The face belongs to Tony Comes of Toledo, Ohio, and add to that the faces of his wife, Wendy, and even his young children, family and friends. The film reveals with devastating intimacy the mental anguish of a person struggling to come to terms with crimes committed against him 20 years before.
Dick made his film for HBO Documentary Films, and probably cable TV is the best venue through which this touching yet complicated film can reach the greatest number of people and let victims of sex abuse realize they are not alone.
One’s immediate reaction to this subject is to that of old news. Dick, a veteran maker of docus on difficult subjects, knows this, of course, so the focus is on one individual ordeal. Comes says his religious teacher and priest, Dennis Gray, abused him over a long period of time, along with other boys. He managed to bury much of his anger and torment and was emotionally invested in an admirable job and lovely family. Then comes a double whammy.
First, it’s the many news reports of similar episodes suffered by thousands of survivors nationwide, which trigger unwelcome memories. Next is the sickening discovery that he had just moved his family into a gracious home five doors away from Gray.
Comes goes to his spiritual leader, Bishop Hoffman, with the story. While expressing remorse, the Bishop is not honest with Comes about his knowledge of the ex-priest’s pedophilic activities. (According to this film, canon law permits a priest to lie to protect the interests of the church.)
Comes decides to join other survivors in a lawsuit against the Toledo diocese, first as a John Doe, then bravely going public with his own name. The pressure on Comes mounts. He goes from an outwardly cheerful man, well-settled husband and father to an angry, morose man. Anger grows within him, yet he finds no meaningful way to channel it.

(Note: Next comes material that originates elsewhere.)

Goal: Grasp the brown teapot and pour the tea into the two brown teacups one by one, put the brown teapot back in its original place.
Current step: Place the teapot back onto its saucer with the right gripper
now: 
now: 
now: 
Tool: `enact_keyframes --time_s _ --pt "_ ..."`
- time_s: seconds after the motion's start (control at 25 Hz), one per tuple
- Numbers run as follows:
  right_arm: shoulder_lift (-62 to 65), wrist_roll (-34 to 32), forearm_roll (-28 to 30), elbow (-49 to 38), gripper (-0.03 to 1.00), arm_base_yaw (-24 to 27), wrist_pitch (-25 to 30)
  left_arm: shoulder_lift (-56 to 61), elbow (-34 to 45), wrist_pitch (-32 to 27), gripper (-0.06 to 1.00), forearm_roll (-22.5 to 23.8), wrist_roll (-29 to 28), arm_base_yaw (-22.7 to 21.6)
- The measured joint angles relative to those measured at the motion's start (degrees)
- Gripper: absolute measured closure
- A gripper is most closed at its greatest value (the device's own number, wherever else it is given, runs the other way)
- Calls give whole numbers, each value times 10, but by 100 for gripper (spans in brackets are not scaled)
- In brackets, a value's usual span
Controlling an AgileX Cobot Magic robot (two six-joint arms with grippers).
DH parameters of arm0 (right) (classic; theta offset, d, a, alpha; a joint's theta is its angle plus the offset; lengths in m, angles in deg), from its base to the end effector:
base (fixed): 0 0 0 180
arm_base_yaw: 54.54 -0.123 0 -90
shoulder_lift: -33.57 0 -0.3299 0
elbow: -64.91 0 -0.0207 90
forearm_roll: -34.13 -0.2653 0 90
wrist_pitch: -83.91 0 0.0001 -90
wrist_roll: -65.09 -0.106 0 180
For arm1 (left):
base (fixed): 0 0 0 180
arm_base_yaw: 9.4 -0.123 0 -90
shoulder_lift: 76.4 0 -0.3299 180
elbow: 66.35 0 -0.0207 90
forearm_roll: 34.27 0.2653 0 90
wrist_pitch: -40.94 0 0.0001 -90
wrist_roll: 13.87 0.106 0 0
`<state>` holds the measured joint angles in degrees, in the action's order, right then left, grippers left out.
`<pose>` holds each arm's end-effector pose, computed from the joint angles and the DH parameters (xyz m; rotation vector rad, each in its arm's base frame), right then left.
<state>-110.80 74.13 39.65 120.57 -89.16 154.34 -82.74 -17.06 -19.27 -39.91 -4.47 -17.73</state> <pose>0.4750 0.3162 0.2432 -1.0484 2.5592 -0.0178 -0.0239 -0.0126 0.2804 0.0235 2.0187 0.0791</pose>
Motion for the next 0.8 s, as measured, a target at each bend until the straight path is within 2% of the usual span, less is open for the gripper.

This strains his marriage to Wendy, who converted to his religion. It perplexes his mother, who lacks compassion and continues to financially support the church her son is suing.
Dick gave cameras to Tony and Wendy so they might tape things inside their home to which the filmmakers are not privy. In one, Comes tells his 8-year-old daughter what happened to him before she sees it in newspapers. Dick introduces the only footage of Gray available to him, a videotape of Gray’s legal deposition, where Gray coyly flirts with the truth. His insistence that no real harm came to any of his victims starkly contrasts with the trauma of just one.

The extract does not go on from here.